Active classification with comparison queries

11 Apr 2017  ·  Daniel M. Kane, Shachar Lovett, Shay Moran, Jiapeng Zhang ·

We study an extension of active learning in which the learning algorithm may ask the annotator to compare the distances of two examples from the boundary of their label-class. For example, in a recommendation system application (say for restaurants), the annotator may be asked whether she liked or disliked a specific restaurant (a label query); or which one of two restaurants did she like more (a comparison query). We focus on the class of half spaces, and show that under natural assumptions, such as large margin or bounded bit-description of the input examples, it is possible to reveal all the labels of a sample of size $n$ using approximately $O(\log n)$ queries.
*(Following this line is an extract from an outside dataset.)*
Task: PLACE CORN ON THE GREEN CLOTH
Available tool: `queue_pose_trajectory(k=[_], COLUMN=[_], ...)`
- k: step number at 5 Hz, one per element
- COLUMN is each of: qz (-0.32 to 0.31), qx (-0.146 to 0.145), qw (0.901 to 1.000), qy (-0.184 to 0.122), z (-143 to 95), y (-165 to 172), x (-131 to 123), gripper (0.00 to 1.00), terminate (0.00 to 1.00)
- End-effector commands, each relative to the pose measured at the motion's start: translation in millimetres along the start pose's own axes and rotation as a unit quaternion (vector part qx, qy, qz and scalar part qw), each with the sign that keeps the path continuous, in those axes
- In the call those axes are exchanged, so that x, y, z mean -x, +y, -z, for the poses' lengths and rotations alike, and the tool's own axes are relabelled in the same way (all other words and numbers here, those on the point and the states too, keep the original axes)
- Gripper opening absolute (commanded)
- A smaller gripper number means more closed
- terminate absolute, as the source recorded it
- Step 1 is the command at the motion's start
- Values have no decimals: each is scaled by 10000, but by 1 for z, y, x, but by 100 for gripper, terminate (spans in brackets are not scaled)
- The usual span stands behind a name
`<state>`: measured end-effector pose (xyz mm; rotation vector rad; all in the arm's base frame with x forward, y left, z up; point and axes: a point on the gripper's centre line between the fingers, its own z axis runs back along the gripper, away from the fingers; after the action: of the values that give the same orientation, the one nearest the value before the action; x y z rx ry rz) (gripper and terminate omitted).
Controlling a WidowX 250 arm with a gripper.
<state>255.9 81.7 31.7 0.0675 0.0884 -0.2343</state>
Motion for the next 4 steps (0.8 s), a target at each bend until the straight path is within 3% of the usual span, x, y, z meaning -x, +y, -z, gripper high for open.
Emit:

This implies an exponential improvement over classical active learning, where only label queries are allowed. We complement these results by showing that if any of these assumptions is removed then, in the worst case, $\Omega(n)$ queries are required. Our results follow from a new general framework of active learning with additional queries. We identify a combinatorial dimension, called the \emph{inference dimension}, that captures the query complexity when each additional query is determined by $O(1)$ examples (such as comparison queries, each of which is determined by the two compared examples). Our results for half spaces follow by bounding the inference dimension in the cases discussed above.